Brandon couldn’t comprehend what he was seeing, so he stumbled backward, into the darkness of the hallways. He turned a corner, and had to slow down as total darkness took him again.
“Heather!” he called out.
“Hon! Where are you?” She sounded close.
“Over here. Follow my voice.”
They soon found each other. Brandon couldn’t see her, but he embraced her with his good arm. “Are you okay?” she asked him. “What was that thing?”
“I don’t know. I followed it, and I found this huge golden city.” A name for that city hovered at the edges of his thoughts, but he refused to let himself say it, or even think it. “Do you know where we are?”
“No. That guy outside told us to run in here, and I—I don’t know. I panicked. I’m sorry. He sounded so serious, and the plane had just crashed, and—Brandon, you’re bleeding like crazy. I’ve got your blood all over me.”
“How do we get out of here? We need to get to a hospital.”
“Yeah, that’s what that guy told us to do. He said we should go to Atlanta, but that’s a five-hour drive. What’s this about a city?”
Brandon was about to explain, when another thought struck him. “Wait—where’s Virgil?”
Heather didn’t respond, and Brandon didn’t like the sound of that silence.
“Hon, where’s Virgil?” he repeated.
“He didn’t make it.” Heather’s voice was soft with grief. “I’m sorry. The crash got him. I tried to revive him, but he was gone.”
A deep melancholy washed over Brandon, but now was no time for tears. Now was a time for survival.

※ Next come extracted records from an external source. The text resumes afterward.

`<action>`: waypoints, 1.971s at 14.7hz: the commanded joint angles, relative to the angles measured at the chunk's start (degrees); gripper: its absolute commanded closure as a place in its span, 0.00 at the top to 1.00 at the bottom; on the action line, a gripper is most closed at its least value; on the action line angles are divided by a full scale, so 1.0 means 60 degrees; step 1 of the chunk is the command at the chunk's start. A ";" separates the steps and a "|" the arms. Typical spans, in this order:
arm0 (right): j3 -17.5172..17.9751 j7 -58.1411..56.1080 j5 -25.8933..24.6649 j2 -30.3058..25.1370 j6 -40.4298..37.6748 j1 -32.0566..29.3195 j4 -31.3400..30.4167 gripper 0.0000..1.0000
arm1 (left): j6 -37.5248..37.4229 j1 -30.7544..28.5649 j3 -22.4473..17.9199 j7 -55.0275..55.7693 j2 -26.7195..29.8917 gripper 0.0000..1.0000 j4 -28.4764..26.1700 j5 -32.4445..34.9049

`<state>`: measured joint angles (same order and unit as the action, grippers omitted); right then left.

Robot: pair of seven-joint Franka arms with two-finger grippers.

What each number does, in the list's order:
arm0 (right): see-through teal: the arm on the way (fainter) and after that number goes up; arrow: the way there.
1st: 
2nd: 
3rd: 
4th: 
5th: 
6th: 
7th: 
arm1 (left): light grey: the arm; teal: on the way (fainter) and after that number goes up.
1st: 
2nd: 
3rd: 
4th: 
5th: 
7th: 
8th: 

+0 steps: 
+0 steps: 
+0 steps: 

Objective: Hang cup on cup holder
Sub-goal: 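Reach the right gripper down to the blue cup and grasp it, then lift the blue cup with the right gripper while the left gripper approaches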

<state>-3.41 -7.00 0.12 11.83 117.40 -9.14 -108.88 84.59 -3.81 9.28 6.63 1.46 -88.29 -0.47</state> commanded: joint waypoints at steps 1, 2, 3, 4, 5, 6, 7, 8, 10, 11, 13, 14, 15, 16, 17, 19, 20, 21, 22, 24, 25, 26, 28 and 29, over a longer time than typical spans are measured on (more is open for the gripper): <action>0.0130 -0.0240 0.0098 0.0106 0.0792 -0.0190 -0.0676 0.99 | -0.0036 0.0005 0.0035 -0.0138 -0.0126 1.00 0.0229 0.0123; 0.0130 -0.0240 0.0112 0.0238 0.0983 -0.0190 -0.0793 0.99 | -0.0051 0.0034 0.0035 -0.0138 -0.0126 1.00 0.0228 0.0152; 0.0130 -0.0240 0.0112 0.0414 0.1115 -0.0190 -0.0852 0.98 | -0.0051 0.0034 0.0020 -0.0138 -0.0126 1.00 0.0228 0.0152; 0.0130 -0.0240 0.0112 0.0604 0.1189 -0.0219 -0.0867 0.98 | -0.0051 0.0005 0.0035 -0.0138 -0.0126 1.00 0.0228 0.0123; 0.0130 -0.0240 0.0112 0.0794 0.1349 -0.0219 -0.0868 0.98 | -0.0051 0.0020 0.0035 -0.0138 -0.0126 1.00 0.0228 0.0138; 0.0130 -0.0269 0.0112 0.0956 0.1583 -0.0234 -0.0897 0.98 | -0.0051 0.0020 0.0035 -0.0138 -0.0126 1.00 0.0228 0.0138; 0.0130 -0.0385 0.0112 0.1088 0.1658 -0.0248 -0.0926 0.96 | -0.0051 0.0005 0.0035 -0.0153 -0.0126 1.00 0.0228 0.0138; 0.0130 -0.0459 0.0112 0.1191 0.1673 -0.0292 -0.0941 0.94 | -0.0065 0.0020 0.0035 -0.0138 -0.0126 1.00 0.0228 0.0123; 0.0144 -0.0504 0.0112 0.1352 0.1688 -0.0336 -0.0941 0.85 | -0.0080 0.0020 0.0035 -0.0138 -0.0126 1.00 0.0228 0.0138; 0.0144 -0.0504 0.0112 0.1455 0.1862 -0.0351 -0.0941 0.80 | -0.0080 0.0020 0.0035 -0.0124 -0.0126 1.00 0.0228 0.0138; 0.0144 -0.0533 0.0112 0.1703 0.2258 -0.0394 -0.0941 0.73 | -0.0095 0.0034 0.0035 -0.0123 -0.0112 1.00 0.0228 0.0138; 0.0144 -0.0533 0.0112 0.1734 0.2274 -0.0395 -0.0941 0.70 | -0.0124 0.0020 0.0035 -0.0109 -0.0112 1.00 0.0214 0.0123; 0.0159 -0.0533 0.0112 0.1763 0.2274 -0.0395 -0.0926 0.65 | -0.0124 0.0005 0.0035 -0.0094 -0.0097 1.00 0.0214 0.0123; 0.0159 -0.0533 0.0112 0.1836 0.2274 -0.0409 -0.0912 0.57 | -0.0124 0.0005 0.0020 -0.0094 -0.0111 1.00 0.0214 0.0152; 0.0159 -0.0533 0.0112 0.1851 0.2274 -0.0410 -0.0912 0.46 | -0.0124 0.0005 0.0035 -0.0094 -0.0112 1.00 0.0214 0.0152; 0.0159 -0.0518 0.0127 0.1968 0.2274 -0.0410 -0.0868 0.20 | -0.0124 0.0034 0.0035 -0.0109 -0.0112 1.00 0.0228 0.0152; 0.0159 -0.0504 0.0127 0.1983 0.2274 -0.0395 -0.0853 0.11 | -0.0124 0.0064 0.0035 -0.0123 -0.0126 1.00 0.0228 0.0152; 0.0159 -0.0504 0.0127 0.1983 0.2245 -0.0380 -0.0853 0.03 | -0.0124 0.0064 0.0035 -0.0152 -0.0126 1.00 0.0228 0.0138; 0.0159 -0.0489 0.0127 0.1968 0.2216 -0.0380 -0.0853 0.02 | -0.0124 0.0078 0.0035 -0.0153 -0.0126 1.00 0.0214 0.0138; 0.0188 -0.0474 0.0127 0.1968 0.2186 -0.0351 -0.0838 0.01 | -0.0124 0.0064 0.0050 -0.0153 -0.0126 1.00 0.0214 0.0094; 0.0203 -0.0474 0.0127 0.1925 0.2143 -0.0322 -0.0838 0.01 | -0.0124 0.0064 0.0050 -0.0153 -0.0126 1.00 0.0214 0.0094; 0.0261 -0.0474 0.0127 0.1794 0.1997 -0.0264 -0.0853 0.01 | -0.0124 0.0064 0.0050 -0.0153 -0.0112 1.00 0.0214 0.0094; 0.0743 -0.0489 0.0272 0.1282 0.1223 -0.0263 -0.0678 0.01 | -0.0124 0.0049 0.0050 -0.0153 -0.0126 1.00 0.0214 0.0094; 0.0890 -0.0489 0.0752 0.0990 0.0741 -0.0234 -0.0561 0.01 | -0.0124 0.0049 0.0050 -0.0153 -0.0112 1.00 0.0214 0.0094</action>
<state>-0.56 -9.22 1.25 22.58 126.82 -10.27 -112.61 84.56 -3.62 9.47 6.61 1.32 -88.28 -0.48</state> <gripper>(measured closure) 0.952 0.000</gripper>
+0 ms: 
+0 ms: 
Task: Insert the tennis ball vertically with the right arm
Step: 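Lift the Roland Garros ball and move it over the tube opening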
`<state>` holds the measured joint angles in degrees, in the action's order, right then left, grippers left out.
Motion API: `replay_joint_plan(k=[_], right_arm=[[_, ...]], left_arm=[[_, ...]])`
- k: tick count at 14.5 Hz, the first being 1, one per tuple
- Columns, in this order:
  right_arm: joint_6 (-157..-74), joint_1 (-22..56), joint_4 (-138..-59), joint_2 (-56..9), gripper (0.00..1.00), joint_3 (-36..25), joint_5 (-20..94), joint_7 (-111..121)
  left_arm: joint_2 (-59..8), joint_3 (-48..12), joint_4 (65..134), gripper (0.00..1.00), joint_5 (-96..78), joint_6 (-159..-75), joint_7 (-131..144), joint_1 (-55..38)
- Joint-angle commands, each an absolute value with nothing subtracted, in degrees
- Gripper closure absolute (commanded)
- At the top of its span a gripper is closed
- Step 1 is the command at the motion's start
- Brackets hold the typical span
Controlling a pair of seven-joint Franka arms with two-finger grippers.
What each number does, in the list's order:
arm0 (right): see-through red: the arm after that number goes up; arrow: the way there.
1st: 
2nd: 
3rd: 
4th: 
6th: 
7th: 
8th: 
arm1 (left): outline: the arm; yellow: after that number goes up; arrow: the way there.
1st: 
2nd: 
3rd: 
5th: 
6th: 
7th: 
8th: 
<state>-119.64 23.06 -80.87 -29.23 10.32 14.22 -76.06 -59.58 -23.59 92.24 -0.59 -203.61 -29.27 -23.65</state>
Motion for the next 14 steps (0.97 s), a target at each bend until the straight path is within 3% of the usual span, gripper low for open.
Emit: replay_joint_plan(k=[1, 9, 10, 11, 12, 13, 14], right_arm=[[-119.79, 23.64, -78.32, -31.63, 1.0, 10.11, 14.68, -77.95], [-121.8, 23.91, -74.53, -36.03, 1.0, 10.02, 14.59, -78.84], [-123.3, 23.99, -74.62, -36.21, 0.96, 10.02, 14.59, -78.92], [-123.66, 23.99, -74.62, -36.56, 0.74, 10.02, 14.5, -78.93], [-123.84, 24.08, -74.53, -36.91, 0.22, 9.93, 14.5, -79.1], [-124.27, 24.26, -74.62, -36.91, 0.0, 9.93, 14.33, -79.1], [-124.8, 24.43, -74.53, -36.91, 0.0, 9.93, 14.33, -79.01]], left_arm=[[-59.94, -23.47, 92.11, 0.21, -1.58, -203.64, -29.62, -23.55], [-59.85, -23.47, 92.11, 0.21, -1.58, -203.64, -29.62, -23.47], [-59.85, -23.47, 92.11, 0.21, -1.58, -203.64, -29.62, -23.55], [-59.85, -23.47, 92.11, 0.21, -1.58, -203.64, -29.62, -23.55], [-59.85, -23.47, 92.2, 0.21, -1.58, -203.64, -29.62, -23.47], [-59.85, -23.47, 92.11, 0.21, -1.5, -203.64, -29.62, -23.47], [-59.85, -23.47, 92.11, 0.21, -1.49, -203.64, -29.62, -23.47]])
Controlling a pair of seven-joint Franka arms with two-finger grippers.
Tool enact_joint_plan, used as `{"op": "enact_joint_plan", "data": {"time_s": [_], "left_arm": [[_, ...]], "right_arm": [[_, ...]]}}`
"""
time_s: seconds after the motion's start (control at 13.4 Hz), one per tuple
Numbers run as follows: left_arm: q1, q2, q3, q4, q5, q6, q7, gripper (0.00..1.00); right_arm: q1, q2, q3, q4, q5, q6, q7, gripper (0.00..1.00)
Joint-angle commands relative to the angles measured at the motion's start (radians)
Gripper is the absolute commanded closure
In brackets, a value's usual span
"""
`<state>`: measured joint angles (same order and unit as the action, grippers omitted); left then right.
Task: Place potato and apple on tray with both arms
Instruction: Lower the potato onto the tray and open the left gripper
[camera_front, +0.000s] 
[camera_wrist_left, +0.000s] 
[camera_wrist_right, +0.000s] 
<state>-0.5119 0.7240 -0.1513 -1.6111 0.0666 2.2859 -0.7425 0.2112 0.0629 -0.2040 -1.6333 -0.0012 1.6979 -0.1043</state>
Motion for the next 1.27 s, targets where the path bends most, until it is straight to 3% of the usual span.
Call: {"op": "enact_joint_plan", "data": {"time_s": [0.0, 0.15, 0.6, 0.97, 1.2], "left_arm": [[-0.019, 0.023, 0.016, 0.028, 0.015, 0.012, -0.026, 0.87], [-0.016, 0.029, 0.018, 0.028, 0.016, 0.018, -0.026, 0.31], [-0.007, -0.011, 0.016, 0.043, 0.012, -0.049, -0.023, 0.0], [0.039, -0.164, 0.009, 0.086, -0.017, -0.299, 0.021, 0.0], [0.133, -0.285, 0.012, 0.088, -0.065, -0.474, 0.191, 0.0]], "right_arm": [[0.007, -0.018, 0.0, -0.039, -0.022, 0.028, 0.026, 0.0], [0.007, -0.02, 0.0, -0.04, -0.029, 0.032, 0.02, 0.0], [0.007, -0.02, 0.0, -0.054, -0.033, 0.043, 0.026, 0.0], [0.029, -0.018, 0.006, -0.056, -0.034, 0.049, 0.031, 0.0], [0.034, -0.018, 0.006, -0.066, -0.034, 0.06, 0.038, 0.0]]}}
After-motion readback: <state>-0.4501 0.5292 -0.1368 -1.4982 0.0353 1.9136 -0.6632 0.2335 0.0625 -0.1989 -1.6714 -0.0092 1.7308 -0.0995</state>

And for sorting through his confusion. When he thought back to the crash, he found he couldn’t quite remember its cause, or what they had crashed into. Hadn’t the space in front of the plane at the moment of impact been empty air?
This has to be my head injury. The crash, these hallways, that city… How much of this is real, and how much is just in my head?
“Maybe we can get back to Karen,” Heather said. “It
’s morning now. Hospitals will be open.”
But even as she said the words, Brandon touched his hand to a wall and sensed—somehow—that the passage before him was the way out. He took Heather’s hand and led her forward.
“What are you doing?” she asked. “I don’t think this is the way back to the plane.”
“Just a hunch. I think I might be able to get us to Atlanta.”
•
“Yes, this way,” Thorn whispered again to Brandon. Even in the best of times, the Corridors were unsafe for humans. They hadn’t been built with non-spiritual entities in mind, and in fact, they were restricted even to most angels. Even if Thorn had committed no other crimes against God, just this unauthorized travel through the Corridors would have been sufficient crime in itself. If God discovered them here, He would erase them all from existence. And now that Brandon’s arm was broken and his hair drenched in blood, getting the humans out of here was doubly urgent.
Thorn guided them with his whispers, which Brandon continued to heed, likely due to his disoriented mental state. The entire way through the Corridors, Thorn kept glancing backward, half-expecting to see Wanderer bearing down on them. Hopefully Paxis or the angels had gotten him. The conspiracy Thorn had just uncovered had left him dumbfounded, and his mind was too fatigued to face another confrontation with Wanderer.
Wanderer. Over the past three months, Thorn had searched every crevice of Atlanta for answers, but in the end, the details were in the Devil. He outsmarted me. He outsmarted everyone.
As a reformed demon trying to become good, Thorn detested Wanderer’s motives. But as the former demon leader in one of the most important cities in one of the most powerful countries in the world, Thorn also had to admit that his pride was hurt. I shouldn’t have fallen for his ploys. I should have been smarter than him. He vowed to never again let himself be taken in by such cunning. If he survived this ordeal, he would live a quiet, unassuming life.